* _PROMPT_:
Which lines below contain the word "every"? Copy each one.
::: MATERIAL SUPPLIED :::
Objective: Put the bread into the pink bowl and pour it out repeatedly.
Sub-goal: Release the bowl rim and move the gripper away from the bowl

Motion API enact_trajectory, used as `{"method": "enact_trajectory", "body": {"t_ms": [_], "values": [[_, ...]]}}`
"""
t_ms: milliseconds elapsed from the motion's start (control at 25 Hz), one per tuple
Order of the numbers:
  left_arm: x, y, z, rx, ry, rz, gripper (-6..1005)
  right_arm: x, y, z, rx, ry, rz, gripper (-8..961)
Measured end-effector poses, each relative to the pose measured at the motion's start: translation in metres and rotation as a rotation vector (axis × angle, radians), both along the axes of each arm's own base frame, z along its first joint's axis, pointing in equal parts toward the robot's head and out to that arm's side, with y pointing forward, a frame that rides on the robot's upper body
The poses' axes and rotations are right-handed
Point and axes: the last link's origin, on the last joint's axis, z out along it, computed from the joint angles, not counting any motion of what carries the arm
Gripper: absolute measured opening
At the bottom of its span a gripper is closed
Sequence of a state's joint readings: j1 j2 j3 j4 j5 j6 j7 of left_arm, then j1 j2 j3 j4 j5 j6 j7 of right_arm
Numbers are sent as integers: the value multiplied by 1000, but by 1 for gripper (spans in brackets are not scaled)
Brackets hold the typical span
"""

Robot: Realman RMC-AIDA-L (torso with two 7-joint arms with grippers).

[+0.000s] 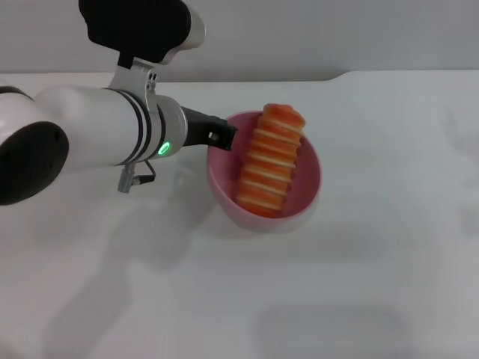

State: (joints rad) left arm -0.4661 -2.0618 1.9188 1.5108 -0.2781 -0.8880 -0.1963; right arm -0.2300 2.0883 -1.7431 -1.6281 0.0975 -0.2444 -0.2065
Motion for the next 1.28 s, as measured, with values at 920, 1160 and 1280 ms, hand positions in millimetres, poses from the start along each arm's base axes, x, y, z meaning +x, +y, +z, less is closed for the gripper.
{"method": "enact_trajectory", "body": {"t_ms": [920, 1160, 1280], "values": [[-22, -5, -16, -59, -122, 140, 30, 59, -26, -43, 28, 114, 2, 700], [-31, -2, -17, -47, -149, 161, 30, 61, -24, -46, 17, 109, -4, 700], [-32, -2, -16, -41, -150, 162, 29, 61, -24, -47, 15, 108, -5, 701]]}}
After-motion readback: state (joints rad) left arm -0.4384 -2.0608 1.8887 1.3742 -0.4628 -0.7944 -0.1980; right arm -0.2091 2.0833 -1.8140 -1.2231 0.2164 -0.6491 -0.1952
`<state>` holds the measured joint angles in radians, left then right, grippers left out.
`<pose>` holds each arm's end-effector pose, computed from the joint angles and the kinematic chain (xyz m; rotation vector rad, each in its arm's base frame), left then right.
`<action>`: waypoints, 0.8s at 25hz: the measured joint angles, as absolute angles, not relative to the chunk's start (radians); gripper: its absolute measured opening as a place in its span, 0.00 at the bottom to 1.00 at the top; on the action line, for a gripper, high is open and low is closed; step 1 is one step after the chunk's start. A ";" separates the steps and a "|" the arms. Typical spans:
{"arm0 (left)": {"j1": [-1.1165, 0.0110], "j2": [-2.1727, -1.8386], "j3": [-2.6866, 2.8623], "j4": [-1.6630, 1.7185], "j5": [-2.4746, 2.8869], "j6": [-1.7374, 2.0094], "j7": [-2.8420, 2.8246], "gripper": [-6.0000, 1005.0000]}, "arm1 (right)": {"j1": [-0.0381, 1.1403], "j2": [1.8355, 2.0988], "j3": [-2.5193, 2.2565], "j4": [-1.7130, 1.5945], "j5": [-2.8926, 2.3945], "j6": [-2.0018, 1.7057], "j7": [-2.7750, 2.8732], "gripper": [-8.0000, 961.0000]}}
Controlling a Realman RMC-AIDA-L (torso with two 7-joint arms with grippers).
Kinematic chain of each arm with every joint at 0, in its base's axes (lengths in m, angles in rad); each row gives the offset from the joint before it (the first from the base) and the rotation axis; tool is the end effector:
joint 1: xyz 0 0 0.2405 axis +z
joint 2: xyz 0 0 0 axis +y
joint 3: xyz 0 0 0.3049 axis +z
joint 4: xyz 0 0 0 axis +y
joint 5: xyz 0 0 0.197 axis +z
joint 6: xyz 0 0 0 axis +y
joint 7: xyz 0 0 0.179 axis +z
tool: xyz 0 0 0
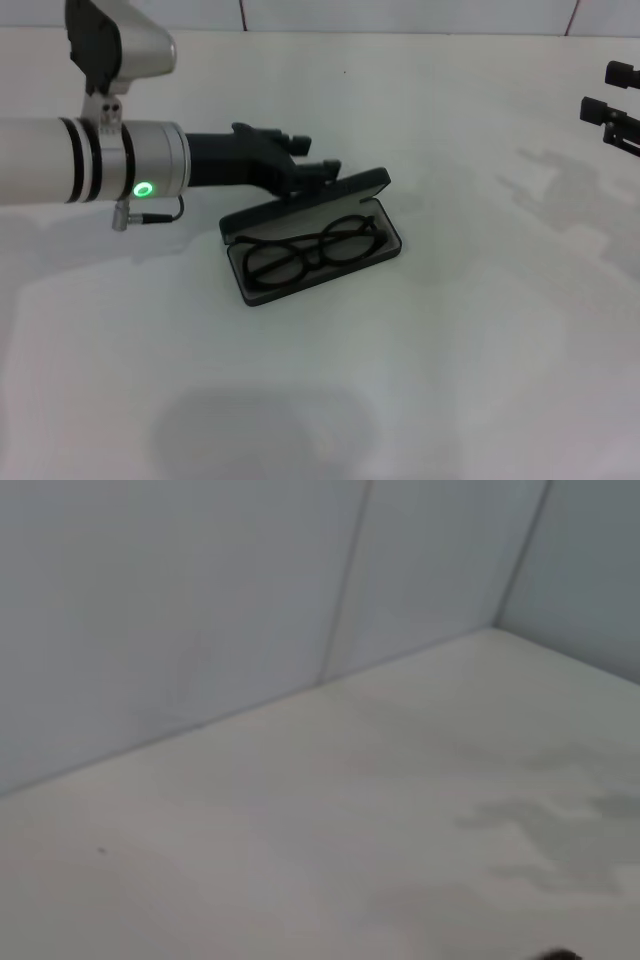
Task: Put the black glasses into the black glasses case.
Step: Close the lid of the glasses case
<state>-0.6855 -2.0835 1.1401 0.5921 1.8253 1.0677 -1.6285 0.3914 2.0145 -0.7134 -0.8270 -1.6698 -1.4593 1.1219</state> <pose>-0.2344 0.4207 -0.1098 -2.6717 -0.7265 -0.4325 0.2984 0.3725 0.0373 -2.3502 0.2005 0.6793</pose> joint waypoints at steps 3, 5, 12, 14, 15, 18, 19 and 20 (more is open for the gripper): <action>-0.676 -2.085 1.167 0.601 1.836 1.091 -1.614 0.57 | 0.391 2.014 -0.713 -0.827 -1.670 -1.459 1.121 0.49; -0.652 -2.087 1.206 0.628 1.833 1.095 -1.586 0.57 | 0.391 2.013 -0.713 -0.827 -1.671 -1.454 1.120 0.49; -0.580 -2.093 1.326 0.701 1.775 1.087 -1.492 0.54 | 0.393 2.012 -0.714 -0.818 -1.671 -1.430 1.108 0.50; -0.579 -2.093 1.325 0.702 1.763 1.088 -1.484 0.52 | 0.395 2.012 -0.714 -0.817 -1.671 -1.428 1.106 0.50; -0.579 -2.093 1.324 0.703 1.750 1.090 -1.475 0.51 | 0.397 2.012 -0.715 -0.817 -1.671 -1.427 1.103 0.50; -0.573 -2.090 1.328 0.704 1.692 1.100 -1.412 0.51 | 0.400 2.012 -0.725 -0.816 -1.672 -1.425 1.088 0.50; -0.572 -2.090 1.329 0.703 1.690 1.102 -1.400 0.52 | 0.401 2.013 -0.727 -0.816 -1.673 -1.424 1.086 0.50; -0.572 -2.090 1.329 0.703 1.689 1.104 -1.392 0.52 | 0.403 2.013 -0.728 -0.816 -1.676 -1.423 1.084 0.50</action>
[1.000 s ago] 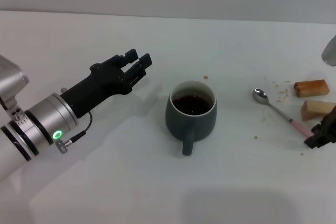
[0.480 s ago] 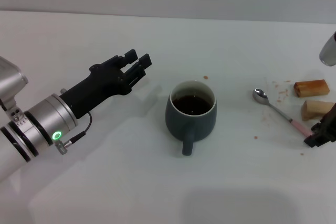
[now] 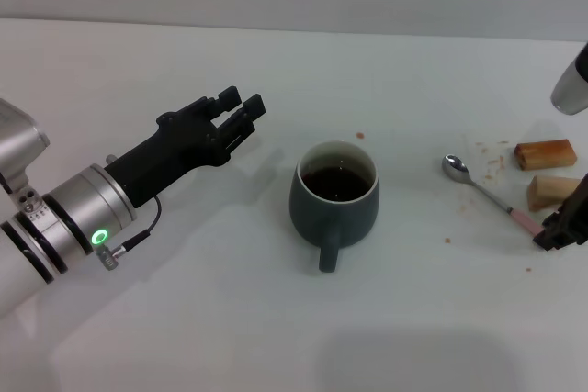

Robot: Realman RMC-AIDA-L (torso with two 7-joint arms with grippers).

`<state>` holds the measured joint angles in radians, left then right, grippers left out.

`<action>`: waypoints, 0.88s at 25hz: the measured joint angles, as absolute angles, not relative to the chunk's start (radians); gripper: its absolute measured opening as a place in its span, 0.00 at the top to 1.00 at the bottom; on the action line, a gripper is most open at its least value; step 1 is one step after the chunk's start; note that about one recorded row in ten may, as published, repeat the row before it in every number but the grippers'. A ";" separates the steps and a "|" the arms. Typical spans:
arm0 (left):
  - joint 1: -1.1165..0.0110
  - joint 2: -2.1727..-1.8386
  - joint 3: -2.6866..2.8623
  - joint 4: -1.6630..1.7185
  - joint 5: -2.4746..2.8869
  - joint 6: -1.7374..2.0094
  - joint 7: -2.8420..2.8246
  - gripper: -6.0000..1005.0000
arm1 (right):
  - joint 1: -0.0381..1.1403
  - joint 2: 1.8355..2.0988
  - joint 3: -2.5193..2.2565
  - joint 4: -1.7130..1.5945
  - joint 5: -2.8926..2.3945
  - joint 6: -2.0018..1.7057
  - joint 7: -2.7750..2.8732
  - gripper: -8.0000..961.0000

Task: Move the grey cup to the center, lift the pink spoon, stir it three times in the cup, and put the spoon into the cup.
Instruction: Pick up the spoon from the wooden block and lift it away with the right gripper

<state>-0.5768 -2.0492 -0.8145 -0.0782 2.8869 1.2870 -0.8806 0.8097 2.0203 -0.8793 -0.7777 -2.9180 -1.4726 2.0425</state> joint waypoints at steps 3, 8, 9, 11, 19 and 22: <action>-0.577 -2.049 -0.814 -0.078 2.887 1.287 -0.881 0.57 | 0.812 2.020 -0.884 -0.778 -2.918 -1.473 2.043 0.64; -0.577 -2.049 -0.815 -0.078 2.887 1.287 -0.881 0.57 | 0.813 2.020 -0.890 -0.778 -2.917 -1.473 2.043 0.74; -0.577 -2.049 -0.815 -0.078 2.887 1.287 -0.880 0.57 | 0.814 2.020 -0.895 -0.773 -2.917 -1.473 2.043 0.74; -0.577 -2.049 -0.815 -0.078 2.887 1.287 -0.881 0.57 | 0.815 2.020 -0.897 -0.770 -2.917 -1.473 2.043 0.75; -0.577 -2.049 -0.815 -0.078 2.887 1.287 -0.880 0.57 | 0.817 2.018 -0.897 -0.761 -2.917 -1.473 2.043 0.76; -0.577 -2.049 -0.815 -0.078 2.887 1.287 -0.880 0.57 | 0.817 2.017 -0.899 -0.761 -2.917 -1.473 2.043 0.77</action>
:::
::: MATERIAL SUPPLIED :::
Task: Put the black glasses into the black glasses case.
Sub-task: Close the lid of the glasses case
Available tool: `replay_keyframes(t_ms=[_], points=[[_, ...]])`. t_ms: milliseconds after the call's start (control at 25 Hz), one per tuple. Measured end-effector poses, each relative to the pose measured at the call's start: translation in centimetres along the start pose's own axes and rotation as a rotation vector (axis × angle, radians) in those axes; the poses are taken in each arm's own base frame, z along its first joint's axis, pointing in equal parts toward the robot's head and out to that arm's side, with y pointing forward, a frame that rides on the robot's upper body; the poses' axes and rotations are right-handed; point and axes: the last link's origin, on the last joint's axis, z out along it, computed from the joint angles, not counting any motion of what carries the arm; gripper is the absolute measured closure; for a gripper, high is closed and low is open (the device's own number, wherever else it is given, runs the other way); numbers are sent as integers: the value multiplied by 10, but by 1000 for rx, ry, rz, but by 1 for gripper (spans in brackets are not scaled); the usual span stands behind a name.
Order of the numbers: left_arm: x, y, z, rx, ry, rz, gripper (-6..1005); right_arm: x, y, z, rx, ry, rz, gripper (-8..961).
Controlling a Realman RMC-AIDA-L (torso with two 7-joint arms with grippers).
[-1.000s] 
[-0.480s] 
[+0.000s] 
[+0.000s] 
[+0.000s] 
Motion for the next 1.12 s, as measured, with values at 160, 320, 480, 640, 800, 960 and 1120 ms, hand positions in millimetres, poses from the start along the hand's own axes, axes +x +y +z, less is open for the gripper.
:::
* _SOLUTION_:
Kinematic chain of each arm with every joint at 0, in its base's axes (lengths in m, angles in rad); each row gives the offset from the joint before it (the first from the base) and the rotation axis; tool is the end effector:
`<action>`: waypoints, 0.88s at 25hz: the measured joint angles, as absolute angles, not relative to the chunk's start (radians); gripper: its absolute measured opening as a place in its span, 0.00 at the top to 1.00 at the bottom; on the action line, a gripper is most open at its least value; step 1 is one step after the chunk's start; note that about one recorded row in ten may, as published, repeat the row before it in every number but the grippers'. A ";" separates the steps and a "|" the arms. Typical spans:

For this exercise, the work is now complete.